Хоровод распался, и толпа писателей, состоявшая преимущественно из подмастерьев мужского пола, двинулась к розовой роботессе, дружно выкрикивая все знакомые им ругательства. (Даже для людей, грамотных лишь формально, этот набор был удивительно скудным — всего каких-нибудь семь слов.)
В ответ роботесса «закричала по-настоящему», увеличив мощность своего визга до предела и меняя его тональность от вызывающего зубную боль инфразвука до раздирающего барабанные перепонки ультразвука. Казалось, что разом заревели семь старых пожарных сирен, варьируя звук от дисканта до баса.

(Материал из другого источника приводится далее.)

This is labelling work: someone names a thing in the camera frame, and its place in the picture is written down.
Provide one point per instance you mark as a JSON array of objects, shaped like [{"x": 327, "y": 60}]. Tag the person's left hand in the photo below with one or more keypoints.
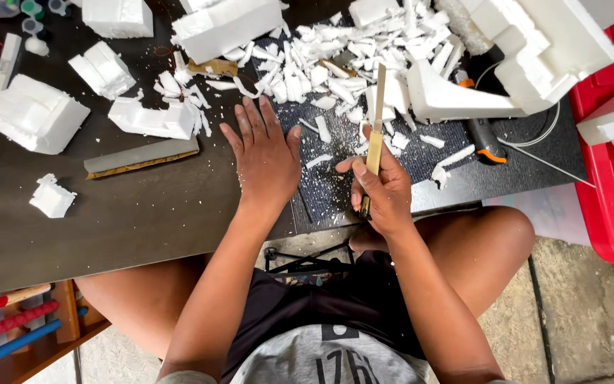
[{"x": 264, "y": 165}]

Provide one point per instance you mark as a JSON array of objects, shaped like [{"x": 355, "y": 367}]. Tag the person's right hand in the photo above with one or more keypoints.
[{"x": 389, "y": 194}]

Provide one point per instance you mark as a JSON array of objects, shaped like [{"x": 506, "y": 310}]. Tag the tan utility knife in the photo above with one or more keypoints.
[{"x": 375, "y": 146}]

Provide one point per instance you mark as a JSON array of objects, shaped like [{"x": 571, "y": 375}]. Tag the dark blue textured mat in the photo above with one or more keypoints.
[{"x": 333, "y": 186}]

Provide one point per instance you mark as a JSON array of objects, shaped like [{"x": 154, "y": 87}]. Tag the black folding stand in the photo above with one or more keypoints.
[{"x": 299, "y": 262}]

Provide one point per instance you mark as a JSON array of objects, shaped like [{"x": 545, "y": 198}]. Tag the person's right leg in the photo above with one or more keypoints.
[{"x": 477, "y": 250}]

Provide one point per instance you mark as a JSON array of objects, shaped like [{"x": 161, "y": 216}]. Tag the person's leg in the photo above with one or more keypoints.
[
  {"x": 136, "y": 298},
  {"x": 477, "y": 250}
]

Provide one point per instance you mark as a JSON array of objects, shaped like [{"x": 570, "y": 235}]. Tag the brown cardboard scrap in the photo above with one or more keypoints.
[{"x": 214, "y": 66}]

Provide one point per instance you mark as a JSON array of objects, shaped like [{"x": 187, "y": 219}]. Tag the black and orange tool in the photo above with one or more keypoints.
[{"x": 485, "y": 138}]

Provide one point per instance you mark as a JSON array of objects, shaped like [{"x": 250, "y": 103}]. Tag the angled styrofoam corner piece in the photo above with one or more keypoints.
[{"x": 150, "y": 120}]

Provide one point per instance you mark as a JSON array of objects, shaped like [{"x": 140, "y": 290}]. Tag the person's black shorts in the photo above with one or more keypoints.
[{"x": 312, "y": 304}]

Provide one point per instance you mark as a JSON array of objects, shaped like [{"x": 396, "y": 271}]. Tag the heap of styrofoam scraps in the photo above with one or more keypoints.
[{"x": 339, "y": 48}]

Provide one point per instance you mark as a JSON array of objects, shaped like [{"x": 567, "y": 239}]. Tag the big rectangular styrofoam slab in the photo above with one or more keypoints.
[{"x": 227, "y": 27}]

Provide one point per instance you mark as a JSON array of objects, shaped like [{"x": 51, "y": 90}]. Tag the pale sheet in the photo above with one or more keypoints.
[{"x": 536, "y": 213}]

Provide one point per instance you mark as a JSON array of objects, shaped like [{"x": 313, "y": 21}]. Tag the small styrofoam cube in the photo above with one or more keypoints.
[{"x": 373, "y": 11}]

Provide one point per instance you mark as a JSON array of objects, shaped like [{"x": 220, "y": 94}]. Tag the white textured roll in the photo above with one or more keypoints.
[{"x": 459, "y": 24}]

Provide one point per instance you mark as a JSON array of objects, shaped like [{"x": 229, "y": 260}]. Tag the person's left leg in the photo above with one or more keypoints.
[{"x": 136, "y": 298}]

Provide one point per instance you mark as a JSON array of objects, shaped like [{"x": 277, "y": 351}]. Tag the person's grey shirt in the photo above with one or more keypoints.
[{"x": 307, "y": 362}]

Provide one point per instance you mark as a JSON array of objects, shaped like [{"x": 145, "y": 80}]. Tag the notched styrofoam block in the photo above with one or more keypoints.
[{"x": 102, "y": 70}]

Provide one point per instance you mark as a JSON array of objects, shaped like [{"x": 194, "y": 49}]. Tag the square styrofoam block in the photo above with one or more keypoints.
[{"x": 118, "y": 17}]

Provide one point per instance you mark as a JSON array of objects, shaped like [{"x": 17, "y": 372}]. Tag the small rough styrofoam chunk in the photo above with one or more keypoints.
[{"x": 52, "y": 198}]

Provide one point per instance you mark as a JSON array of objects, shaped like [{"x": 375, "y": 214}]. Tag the huge moulded styrofoam packing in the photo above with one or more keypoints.
[{"x": 547, "y": 48}]

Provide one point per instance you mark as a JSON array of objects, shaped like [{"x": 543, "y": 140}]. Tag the red plastic bin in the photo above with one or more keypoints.
[{"x": 613, "y": 202}]

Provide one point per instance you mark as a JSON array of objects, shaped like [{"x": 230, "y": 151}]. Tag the large stepped styrofoam block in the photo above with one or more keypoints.
[{"x": 35, "y": 114}]

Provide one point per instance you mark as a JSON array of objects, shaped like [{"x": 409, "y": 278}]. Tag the wooden rack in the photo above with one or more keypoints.
[{"x": 67, "y": 320}]

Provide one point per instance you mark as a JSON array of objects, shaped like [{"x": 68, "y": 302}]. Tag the small white round lump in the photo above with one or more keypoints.
[{"x": 37, "y": 46}]

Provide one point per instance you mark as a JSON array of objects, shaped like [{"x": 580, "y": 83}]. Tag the strip of small paint pots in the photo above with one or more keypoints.
[{"x": 34, "y": 16}]

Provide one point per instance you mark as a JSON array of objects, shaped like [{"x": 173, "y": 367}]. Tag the long narrow styrofoam strip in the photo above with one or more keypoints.
[{"x": 6, "y": 61}]

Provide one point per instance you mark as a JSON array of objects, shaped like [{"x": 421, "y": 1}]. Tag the red patterned stick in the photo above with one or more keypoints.
[{"x": 14, "y": 322}]

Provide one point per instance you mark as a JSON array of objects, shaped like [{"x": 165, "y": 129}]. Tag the blue stick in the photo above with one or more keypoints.
[{"x": 14, "y": 345}]

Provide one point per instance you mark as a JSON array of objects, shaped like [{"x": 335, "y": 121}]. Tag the curved styrofoam bracket piece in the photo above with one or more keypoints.
[{"x": 445, "y": 96}]

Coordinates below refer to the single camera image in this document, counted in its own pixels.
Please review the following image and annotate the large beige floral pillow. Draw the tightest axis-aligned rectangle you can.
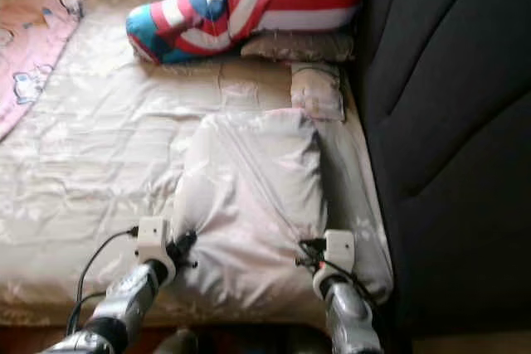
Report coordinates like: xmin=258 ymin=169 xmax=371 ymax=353
xmin=183 ymin=108 xmax=395 ymax=313

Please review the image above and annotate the bed with beige floral sheet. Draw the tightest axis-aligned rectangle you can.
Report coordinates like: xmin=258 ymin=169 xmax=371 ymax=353
xmin=0 ymin=0 xmax=395 ymax=330

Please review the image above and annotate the small beige floral pillow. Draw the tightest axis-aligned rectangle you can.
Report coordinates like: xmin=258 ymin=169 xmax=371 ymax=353
xmin=290 ymin=62 xmax=346 ymax=121

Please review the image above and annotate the flat beige floral pillow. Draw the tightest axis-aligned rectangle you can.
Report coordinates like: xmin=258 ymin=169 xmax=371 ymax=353
xmin=241 ymin=31 xmax=356 ymax=63

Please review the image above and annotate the pink cartoon print blanket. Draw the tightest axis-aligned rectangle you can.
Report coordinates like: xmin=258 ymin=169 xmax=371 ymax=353
xmin=0 ymin=0 xmax=84 ymax=139

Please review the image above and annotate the red white blue bolster pillow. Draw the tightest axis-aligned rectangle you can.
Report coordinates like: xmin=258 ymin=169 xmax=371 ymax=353
xmin=126 ymin=0 xmax=364 ymax=65

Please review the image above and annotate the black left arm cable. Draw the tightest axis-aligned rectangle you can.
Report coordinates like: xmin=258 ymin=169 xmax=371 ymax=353
xmin=68 ymin=225 xmax=140 ymax=334

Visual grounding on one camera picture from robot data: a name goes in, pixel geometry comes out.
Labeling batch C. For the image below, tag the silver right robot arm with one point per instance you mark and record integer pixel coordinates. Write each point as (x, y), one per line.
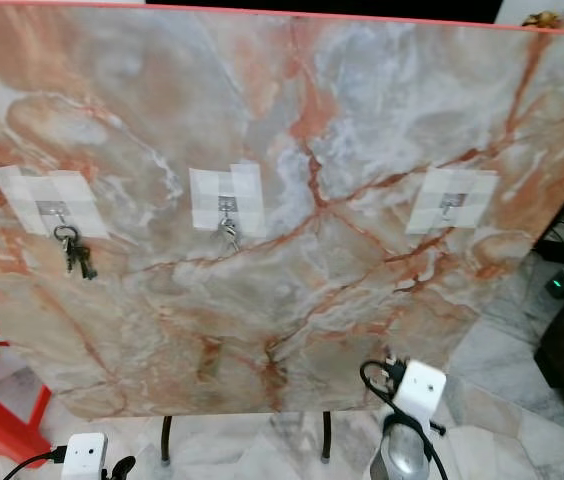
(402, 452)

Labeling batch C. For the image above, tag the black metal board leg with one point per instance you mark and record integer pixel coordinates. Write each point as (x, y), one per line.
(166, 440)
(327, 437)

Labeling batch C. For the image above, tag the red-edged marble board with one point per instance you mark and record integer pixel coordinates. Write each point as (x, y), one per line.
(322, 310)

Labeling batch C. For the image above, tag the small silver key bunch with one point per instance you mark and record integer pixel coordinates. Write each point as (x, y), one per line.
(230, 236)

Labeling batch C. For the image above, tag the brown ornament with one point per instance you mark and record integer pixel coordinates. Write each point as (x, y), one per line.
(562, 17)

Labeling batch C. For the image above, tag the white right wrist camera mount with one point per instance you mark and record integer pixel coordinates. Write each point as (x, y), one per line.
(422, 392)

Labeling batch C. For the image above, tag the small metal wall hook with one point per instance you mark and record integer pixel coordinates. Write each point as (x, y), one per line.
(227, 207)
(453, 206)
(58, 212)

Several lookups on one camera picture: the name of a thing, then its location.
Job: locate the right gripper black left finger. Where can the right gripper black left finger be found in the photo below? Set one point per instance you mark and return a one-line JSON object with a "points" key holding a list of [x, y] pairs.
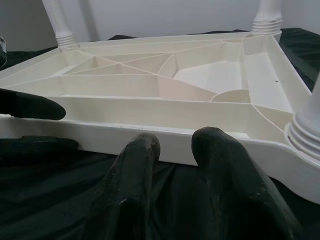
{"points": [[130, 195]]}

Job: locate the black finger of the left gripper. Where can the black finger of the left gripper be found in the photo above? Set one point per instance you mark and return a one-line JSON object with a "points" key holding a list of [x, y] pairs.
{"points": [[32, 105], [50, 143]]}

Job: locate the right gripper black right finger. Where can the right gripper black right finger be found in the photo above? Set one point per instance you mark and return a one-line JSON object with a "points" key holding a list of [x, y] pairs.
{"points": [[237, 195]]}

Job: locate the white plastic table leg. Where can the white plastic table leg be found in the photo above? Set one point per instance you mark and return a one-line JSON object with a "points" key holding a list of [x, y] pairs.
{"points": [[310, 117], [266, 15], [58, 20]]}

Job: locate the white plastic table top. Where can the white plastic table top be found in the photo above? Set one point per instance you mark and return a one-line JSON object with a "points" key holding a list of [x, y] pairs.
{"points": [[150, 105]]}

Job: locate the black cloth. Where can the black cloth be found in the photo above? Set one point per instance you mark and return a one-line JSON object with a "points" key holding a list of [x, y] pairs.
{"points": [[50, 187]]}

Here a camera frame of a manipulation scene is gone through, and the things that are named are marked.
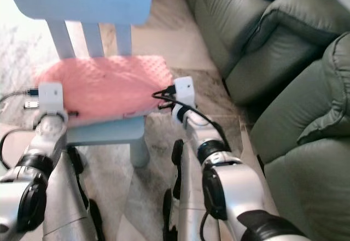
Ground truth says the pink dotted pillow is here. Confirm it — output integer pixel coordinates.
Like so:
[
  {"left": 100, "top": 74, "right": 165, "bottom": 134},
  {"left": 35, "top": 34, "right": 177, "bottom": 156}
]
[{"left": 34, "top": 55, "right": 174, "bottom": 127}]

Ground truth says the green leather sofa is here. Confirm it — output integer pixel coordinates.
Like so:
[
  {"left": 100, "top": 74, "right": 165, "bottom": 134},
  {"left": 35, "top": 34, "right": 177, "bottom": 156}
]
[{"left": 248, "top": 31, "right": 350, "bottom": 241}]

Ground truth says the silver left robot leg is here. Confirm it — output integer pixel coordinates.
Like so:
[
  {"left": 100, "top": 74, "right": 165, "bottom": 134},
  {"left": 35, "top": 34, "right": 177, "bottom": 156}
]
[{"left": 43, "top": 145, "right": 106, "bottom": 241}]

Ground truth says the silver robot leg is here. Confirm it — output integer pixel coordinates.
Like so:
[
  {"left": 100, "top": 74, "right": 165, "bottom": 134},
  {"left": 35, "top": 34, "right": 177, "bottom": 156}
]
[
  {"left": 162, "top": 138, "right": 225, "bottom": 241},
  {"left": 43, "top": 145, "right": 106, "bottom": 241}
]

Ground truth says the silver right robot leg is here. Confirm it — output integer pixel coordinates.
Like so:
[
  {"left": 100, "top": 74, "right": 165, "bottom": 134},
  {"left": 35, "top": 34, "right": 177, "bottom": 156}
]
[{"left": 162, "top": 138, "right": 225, "bottom": 241}]

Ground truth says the light blue wooden chair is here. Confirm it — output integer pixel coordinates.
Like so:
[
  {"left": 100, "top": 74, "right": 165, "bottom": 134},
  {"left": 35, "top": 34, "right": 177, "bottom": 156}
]
[{"left": 0, "top": 0, "right": 157, "bottom": 169}]

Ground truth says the green leather armchair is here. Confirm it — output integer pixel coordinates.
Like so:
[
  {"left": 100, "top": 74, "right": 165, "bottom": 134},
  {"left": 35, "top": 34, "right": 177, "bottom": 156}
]
[{"left": 177, "top": 0, "right": 350, "bottom": 106}]

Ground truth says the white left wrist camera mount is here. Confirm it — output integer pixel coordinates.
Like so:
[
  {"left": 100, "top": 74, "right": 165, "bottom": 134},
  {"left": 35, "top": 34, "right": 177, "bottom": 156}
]
[{"left": 37, "top": 82, "right": 64, "bottom": 116}]

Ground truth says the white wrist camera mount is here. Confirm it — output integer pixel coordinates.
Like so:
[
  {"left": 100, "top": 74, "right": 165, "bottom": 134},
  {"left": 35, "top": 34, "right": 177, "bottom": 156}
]
[
  {"left": 37, "top": 82, "right": 64, "bottom": 116},
  {"left": 173, "top": 76, "right": 196, "bottom": 109}
]

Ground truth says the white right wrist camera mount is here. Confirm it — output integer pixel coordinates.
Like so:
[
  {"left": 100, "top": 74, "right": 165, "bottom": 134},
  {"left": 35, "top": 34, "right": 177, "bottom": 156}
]
[{"left": 173, "top": 76, "right": 196, "bottom": 109}]

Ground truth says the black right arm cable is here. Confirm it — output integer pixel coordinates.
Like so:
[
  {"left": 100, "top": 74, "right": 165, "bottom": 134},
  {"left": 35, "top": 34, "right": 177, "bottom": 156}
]
[{"left": 152, "top": 86, "right": 232, "bottom": 152}]

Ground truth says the short black left arm cable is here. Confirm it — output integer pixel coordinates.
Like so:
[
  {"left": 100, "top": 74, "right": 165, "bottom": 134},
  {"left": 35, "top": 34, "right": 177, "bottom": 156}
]
[{"left": 0, "top": 127, "right": 38, "bottom": 155}]

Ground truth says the long black left arm cable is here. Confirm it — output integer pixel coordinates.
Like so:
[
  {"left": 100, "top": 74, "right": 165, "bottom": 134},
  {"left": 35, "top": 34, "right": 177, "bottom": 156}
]
[{"left": 0, "top": 90, "right": 40, "bottom": 104}]

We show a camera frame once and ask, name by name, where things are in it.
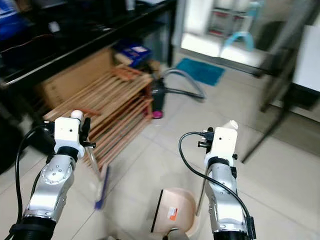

Люди затыкали уши и буквально корчились от боли.
Гомер Дос-Пассос, обхватив голову левой рукой и пытаясь одновременно зажать ею оба уха, правой направил тонкую струю пламени на ноги роботессы.
— Заткни глотку, сестричка! — рявкнул он, водя огнеметной струей по ее стройным лодыжкам.
Визг прекратился, и где-то внутри роботессы послышался надрывающий душу металлический щелчок, словно лопнула пружина. Она вздрогнула и зашаталась, как волчок перед падением.
И тут в зал вбежали Гаспар де ла Нюи и Зейн Горт. Отливающий стальной синевой робот стремительно рванулся вперед (со скоростью примерно впятеро больше человеческой) и подхватил розовую роботессу, когда она уже опускалась на пол. Поддерживая ее, Зейн молча глядел на Гомера Дос-Пассоса, который при его появлении снова направил струю пламени на «Фразописца», опасливо поглядывая через плечо на робота. Когда к ним подбежал Гаспар, робот сказал:
— Подержи мисс Розанчик, дружище! У нее шок.
Затем он повернулся и пошел к Гомеру.
— Не подходи ко мне, жестянка черномазая! — с дрожью в голосе завопил Гомер и направил огненную струю на приближающегося робота, однако в этот момент струя внезапно погасла.
Зейн вырвал у Гомера его бесполезное оружие, схватил писателя за шиворот, перегнул через свое стальное колено и раскаленным соплом огнемета отвесил ему пять звучных шлепков по седалищу.
Гомер взвыл. Писатели, застыв на месте, уставились на Зейна Горта, точно высокомерные римские патриции на Спартака.